Tantawan « Tawan » Tuatulanon, qui est en grève de la faim depuis le 20 avril 2022 pour protester contre sa détention provisoire, devrait être transférée d’urgence dans un hôpital pour être placée sous surveillance médicale, estime Human Rights Watch dans un communiqué publié hier, dimanche 22 mai.

« Les autorités thaïlandaises devraient abandonner les poursuites contre Tantawan et d’autres personnes injustement inculpées pour leurs manifestations pacifiques exigeant des réformes, ou du moins être immédiatement libérées sous caution », a déclaré Elaine Pearson, directrice par intérim de la division Asie à Human Rights Watch.

« Maintenir des militants en détention provisoire pour l’exercice pacifique de leurs droits est punitif et injuste. »

 Elaine Pearson, directrice par intérim de la division Asie à Human Rights Watch.

Tantawan, 20 ans, qui est affilié au groupe pro-démocratie Draconis Revolution, a plaidé en faveur de la réforme de la monarchie et de l’abolition de la loi draconienne de lèse-majesté qui protège la monarchie thaïlandaise avec de très lourdes peines (jusqu’à 15 ans de prison).

15 années de prison pour une opinion discordante

Tantawan a été accusée de diverses infractions pénales, dont la lèse-majesté en vertu de l’article 112 du Code pénal pour avoir mené un sondage d’opinion publique sur les cortèges royaux le 8 février et publié une vidéo en direct sur Facebook critiquant la monarchie le 5 mars.
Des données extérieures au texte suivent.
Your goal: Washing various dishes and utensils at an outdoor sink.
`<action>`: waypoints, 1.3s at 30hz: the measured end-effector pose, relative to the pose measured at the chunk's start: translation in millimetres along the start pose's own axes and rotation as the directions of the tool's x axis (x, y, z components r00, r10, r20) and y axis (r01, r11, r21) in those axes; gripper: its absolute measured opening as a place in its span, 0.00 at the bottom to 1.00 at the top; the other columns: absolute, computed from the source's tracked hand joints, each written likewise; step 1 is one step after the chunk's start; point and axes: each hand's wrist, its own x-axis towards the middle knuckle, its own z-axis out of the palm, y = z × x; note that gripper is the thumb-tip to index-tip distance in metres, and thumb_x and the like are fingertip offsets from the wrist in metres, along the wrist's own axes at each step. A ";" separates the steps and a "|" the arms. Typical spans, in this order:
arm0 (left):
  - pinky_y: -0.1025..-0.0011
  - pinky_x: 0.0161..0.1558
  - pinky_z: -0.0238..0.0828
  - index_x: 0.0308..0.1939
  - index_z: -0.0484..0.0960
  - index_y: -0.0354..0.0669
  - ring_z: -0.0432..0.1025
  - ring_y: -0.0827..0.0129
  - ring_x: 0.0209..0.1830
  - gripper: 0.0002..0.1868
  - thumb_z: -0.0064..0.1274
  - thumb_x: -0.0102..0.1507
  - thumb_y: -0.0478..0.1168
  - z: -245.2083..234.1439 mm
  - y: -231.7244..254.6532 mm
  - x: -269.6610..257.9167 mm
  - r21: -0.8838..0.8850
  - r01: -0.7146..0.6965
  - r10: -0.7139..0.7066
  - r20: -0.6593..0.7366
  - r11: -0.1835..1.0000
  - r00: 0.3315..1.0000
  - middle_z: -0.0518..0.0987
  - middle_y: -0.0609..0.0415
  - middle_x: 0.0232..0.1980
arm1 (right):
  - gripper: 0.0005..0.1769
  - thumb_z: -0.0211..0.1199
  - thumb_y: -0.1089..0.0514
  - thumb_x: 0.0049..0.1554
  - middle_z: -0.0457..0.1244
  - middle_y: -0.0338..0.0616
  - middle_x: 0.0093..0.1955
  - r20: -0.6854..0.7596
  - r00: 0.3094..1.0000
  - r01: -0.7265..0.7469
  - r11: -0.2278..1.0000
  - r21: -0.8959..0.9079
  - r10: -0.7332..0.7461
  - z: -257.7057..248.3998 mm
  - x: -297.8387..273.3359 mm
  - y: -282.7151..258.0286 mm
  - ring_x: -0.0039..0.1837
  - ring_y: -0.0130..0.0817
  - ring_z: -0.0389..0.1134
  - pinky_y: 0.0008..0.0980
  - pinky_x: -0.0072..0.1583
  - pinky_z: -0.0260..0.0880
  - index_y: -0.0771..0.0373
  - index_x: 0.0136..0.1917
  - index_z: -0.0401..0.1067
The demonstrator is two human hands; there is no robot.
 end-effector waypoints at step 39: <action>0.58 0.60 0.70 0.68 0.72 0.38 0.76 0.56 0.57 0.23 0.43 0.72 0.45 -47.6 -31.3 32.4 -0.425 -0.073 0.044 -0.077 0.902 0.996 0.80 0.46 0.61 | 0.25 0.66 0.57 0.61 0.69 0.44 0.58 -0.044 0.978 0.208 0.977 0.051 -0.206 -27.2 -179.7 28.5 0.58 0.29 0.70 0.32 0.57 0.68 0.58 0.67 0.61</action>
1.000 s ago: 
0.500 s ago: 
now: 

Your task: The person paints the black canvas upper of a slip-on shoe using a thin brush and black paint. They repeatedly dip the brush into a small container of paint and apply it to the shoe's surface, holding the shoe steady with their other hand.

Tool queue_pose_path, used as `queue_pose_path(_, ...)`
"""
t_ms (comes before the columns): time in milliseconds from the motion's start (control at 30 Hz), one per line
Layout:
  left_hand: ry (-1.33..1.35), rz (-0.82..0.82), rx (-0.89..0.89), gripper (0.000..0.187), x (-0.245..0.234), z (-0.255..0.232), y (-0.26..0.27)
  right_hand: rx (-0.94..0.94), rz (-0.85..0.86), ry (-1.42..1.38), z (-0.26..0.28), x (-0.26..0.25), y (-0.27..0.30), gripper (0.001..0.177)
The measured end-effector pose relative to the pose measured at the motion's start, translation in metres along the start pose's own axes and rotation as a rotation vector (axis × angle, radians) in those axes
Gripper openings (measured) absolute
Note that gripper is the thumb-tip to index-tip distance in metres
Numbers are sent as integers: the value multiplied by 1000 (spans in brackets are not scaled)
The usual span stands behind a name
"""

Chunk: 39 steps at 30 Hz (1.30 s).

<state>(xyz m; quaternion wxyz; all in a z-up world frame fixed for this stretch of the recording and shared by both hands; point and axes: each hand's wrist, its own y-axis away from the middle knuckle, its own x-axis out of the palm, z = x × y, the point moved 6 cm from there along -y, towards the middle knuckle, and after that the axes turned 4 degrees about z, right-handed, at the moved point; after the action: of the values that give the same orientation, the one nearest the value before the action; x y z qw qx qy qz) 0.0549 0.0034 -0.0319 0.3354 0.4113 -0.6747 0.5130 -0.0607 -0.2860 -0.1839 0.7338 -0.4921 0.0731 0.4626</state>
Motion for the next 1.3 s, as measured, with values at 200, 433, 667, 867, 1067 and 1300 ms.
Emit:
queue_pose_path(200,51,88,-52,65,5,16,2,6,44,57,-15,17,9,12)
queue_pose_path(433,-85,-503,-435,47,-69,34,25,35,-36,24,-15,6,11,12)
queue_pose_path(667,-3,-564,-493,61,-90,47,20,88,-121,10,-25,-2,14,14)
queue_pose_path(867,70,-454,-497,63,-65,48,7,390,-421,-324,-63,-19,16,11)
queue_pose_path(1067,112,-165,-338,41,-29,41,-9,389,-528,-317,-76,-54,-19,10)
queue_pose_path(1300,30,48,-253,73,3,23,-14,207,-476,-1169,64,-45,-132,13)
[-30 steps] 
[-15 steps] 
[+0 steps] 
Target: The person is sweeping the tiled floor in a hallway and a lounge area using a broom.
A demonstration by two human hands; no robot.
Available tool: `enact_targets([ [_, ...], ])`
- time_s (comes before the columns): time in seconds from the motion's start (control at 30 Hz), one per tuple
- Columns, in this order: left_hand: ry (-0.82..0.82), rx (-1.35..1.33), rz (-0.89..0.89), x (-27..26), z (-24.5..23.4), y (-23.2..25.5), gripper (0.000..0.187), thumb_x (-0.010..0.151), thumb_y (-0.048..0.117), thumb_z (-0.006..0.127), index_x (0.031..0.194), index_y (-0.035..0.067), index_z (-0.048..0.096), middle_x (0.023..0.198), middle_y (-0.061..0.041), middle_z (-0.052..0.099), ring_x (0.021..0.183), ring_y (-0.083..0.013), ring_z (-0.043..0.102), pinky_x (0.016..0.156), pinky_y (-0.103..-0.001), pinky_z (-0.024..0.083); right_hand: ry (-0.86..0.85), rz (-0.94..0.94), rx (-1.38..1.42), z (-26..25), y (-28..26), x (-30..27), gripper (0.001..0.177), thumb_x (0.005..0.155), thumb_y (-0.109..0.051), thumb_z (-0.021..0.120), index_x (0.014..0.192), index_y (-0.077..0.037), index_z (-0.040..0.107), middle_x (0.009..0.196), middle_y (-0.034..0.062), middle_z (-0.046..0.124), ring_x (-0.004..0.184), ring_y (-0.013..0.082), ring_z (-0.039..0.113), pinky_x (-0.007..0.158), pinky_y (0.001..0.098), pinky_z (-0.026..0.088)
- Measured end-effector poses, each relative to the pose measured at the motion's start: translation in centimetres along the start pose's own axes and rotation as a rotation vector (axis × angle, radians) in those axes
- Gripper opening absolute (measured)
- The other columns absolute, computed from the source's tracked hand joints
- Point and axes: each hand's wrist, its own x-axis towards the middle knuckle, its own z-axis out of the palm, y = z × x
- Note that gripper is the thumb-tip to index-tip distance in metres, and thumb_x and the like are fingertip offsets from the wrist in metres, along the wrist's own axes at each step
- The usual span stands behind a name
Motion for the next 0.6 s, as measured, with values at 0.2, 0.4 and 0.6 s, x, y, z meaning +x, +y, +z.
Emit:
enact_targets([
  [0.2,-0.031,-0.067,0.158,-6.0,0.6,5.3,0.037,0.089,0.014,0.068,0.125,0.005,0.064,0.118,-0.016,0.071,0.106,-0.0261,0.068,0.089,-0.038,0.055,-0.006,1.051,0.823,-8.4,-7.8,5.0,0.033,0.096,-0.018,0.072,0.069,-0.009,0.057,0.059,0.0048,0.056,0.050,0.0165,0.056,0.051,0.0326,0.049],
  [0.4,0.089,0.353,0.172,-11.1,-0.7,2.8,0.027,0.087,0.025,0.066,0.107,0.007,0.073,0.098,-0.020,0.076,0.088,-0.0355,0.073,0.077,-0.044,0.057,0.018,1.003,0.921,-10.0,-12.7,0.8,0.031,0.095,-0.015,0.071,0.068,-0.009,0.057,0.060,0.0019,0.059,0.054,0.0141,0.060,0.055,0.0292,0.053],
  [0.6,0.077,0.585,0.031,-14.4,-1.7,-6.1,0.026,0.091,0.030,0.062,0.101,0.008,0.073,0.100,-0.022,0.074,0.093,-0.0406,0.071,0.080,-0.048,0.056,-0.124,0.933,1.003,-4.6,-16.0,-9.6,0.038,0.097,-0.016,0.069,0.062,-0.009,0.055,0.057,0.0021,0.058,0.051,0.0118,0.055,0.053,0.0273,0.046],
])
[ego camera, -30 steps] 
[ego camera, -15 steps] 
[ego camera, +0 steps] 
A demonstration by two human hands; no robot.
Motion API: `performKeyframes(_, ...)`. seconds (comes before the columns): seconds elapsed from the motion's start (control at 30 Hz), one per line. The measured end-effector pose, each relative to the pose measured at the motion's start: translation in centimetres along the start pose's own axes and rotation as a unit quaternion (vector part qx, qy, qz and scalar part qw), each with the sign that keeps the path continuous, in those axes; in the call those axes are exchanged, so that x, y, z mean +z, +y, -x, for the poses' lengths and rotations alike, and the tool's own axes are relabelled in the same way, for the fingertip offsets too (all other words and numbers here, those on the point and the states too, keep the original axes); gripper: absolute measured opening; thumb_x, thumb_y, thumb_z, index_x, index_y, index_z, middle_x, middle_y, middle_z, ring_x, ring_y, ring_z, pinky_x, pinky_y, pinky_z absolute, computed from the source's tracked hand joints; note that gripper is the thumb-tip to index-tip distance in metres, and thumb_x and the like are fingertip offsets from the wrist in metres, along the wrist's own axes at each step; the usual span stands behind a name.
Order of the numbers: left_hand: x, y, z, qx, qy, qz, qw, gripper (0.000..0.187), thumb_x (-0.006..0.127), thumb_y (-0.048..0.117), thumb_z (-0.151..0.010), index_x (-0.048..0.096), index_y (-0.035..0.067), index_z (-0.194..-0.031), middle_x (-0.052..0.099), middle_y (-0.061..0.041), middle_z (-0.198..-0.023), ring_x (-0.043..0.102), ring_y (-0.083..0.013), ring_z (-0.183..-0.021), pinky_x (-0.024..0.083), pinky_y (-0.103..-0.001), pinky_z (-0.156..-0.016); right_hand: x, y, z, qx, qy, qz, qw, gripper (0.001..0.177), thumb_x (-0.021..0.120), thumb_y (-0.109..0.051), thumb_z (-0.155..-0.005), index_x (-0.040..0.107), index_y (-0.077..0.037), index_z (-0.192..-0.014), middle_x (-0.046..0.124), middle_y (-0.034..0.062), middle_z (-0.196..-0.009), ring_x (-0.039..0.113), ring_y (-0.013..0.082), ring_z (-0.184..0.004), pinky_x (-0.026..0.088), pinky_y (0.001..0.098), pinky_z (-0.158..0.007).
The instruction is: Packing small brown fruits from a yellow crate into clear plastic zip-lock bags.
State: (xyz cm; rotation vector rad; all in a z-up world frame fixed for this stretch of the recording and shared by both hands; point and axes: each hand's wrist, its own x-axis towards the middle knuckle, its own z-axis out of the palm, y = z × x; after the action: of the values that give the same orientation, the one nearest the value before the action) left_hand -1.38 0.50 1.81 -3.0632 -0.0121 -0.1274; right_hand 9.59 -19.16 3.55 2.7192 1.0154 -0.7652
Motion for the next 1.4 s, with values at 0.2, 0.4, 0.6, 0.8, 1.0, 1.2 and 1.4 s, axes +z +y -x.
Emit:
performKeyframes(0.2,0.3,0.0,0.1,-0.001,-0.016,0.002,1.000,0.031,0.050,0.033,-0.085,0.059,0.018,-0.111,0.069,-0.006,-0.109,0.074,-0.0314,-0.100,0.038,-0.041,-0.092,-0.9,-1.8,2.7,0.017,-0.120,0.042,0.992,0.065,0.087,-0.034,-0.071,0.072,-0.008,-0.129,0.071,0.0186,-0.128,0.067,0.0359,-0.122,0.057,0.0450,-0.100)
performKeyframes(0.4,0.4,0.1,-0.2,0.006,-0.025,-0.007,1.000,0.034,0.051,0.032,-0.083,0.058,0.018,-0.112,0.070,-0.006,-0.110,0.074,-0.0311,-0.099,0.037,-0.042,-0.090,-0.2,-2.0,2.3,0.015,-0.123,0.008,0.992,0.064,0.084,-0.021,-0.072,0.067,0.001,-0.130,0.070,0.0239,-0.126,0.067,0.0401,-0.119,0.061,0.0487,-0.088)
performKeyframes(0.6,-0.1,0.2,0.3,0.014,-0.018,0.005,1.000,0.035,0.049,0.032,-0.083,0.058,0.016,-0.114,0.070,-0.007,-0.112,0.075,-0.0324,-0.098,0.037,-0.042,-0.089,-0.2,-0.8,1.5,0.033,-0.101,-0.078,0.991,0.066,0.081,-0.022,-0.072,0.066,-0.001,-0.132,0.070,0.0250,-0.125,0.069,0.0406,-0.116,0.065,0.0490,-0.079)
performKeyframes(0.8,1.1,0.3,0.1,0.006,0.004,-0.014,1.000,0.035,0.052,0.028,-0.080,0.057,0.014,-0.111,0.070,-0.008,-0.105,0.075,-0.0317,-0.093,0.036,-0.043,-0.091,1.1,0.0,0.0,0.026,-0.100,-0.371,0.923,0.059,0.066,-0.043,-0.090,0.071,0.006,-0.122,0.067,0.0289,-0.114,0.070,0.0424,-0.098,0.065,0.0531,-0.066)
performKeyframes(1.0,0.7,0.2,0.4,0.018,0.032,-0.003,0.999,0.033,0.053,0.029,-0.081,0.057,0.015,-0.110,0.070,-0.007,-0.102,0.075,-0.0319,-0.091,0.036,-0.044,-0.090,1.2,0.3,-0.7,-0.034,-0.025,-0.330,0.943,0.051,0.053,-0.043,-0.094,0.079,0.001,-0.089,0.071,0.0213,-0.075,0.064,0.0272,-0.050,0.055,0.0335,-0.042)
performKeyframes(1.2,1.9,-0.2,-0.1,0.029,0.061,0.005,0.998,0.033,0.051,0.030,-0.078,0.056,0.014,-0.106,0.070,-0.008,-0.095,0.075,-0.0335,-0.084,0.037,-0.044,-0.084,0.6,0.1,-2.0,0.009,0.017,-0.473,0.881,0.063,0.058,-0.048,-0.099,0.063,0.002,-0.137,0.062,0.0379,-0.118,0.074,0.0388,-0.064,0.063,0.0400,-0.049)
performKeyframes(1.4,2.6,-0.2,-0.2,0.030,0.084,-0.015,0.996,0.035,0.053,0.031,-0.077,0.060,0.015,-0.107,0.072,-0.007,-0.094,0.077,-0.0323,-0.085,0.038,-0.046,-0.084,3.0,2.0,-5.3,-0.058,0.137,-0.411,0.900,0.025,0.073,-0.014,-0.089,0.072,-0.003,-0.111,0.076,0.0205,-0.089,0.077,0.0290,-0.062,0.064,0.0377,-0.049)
Depuis le 20 avril, les autorités la maintiennent en détention provisoire, une mesure que le tribunal pénal de Bangkok a prolongée à plusieurs reprises.

L’article 112 du Code pénal thaïlandais punit la lèse-majesté d’une peine pouvant aller jusqu’à 15 ans de prison. Ces affaires ne sont que les dernières en date dans lesquelles des militants pro-démocratie thaïlandais accusés de lèse-majesté ont été détenus pendant de longues périodes qui pourraient durer des années jusqu’à la fin de leur procès, a déclaré Human Rights Watch.

Plus de 200 personnes accusées de crimes de lèse-majesté

Le nombre de cas de lèse-majesté en Thaïlande a considérablement augmenté au cours de l’année écoulée, a déclaré Human Rights Watch. Après une interruption de près de trois ans au cours de laquelle les affaires de lèse-majesté n’ont pas été portées devant les tribunaux, le Premier ministre général Prayut Chan-ocha a ordonné en novembre 2020 aux autorités de rétablir les poursuites en lèse-majesté.

Depuis lors, les autorités ont inculpé plus de 200 personnes de crimes de lèse-majesté en relation avec diverses activités lors de rassemblements pro-démocratie ou de commentaires sur les médias sociaux.

D’autres critiques de la monarchie sont aussi accusés d’infractions de lèse-majesté dans le cadre du même sondage d’opinion publique.

Netiporn « Bung » Sanesangkhom et Nutthanit « Bai Por » Duangmusit du groupe Thalu Wang ont arrêtés tous les deux le 3 mai. Les autorités ont également arrêté Sophon « Get » Surariddhidhamrong, un militant du groupe Mok Luang Rim Nam, le 1er mai pour des accusations de lèse-majesté pour avoir prononcé un discours lors d’un rassemblement politique le 22 avril critiquant la monarchie. Il a également été placé en détention provisoire.

Une utilisation abusive de la détention provisoire

Détenir les personnes accusées de lèse-majesté en détention provisoire viole leurs droits en vertu du droit international des droits humains. Le Pacte international relatif aux droits civils et politiques (PIDCP), que la Thaïlande a ratifié, encourage la libération sous caution des suspects

L’article 9 dispose que « la règle générale n’est pas que les personnes en attente de jugement sont détenues, mais la libération peut être assortie de garanties pour comparaître en jugement ». Ceux dont les charges n’ont pas été abandonnées devraient être jugés sans retard injustifié, a ajouté Human Rights Watch.